The Inspector General (IG) of the United States Department of Health and Human Services excluded Petitioner, Yolanda Hamilton, M.D., from participation in Medicare, Medicaid, and all other federal health care programs for a period of 35 years pursuant to section 1128(a)(1) of the Social Security Act (Act) (42 U.S.C. § 1320a-7(a)(1)).  For the reasons discussed below, I conclude that the IG has a basis to exclude Petitioner from program participation and that the 35-year exclusion is not unreasonable based on the evidence provided.  The IG’s exclusion determination is affirmed. 

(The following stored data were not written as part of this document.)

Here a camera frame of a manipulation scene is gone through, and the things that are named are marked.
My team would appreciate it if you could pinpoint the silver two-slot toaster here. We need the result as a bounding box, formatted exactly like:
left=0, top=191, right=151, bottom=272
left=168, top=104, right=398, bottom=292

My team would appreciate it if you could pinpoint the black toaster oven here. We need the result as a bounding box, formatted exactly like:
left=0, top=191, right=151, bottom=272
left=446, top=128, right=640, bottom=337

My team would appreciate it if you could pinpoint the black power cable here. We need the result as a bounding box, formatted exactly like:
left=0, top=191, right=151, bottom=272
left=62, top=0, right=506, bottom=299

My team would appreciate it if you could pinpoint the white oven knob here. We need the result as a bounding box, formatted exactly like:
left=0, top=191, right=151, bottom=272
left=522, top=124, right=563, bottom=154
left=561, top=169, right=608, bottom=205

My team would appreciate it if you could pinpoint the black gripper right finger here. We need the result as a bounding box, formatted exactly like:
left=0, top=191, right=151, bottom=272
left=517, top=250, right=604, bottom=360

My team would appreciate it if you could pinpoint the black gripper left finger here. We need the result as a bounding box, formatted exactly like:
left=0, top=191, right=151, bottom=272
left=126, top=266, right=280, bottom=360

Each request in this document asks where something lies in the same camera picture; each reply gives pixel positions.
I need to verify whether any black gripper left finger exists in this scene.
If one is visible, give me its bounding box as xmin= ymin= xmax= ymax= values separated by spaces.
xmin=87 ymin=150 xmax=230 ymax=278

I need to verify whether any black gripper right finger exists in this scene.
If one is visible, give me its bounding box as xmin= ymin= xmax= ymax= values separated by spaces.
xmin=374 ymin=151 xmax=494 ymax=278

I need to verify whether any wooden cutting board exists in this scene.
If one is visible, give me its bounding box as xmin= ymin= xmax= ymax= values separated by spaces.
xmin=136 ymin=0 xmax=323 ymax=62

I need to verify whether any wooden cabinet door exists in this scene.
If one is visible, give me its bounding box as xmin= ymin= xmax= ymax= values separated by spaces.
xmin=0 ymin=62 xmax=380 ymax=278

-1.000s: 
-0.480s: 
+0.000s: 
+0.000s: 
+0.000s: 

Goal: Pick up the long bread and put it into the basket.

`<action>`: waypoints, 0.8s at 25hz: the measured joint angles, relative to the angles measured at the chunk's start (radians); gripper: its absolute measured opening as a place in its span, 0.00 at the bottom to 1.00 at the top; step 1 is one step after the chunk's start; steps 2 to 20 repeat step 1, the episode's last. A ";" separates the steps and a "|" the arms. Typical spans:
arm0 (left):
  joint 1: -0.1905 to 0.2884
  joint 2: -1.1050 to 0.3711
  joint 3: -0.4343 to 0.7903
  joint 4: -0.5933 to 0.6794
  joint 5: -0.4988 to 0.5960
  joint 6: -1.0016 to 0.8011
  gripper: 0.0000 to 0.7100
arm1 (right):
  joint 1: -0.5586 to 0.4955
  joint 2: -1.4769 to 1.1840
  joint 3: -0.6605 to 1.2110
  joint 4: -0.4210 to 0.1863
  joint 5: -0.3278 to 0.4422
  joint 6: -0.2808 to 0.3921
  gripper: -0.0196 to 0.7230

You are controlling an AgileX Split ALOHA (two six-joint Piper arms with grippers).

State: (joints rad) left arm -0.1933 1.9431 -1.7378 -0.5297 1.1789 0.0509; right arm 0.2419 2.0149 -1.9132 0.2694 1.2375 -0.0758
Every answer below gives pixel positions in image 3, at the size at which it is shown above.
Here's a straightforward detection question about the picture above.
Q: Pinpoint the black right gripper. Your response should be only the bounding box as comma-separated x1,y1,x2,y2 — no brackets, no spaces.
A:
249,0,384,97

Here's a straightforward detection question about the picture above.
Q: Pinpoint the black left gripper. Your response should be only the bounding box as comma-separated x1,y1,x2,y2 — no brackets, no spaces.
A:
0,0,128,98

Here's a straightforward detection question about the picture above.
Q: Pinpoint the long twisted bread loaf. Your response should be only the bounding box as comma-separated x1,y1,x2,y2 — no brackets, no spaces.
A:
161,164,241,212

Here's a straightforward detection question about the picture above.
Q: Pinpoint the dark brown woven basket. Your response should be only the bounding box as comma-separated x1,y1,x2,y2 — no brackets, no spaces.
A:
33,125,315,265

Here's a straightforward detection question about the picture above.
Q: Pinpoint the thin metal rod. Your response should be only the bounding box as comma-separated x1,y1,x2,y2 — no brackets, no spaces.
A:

I.  Background and Procedural History

By letter dated February 26, 2021, the IG excluded Petitioner, Yolanda Hamilton, M.D., from participation in Medicare, Medicaid, and all federal health care programs pursuant to section 1128(a)(1) of the Act for a minimum period of 35 years, effective 20 days from the date of the letter.  IG Exhibit (Ex.) 1 at 1.  The IG excluded Petitioner due to her conviction of a criminal offense in the United States District Court, Southern District of Texas, Holding Session in Houston (District Court), related to the delivery of an item or service under the Medicare or a State health care program, including the performance of management or administrative services relating to the delivery of such items or services, under any such program.  IG Ex. 1 at 1.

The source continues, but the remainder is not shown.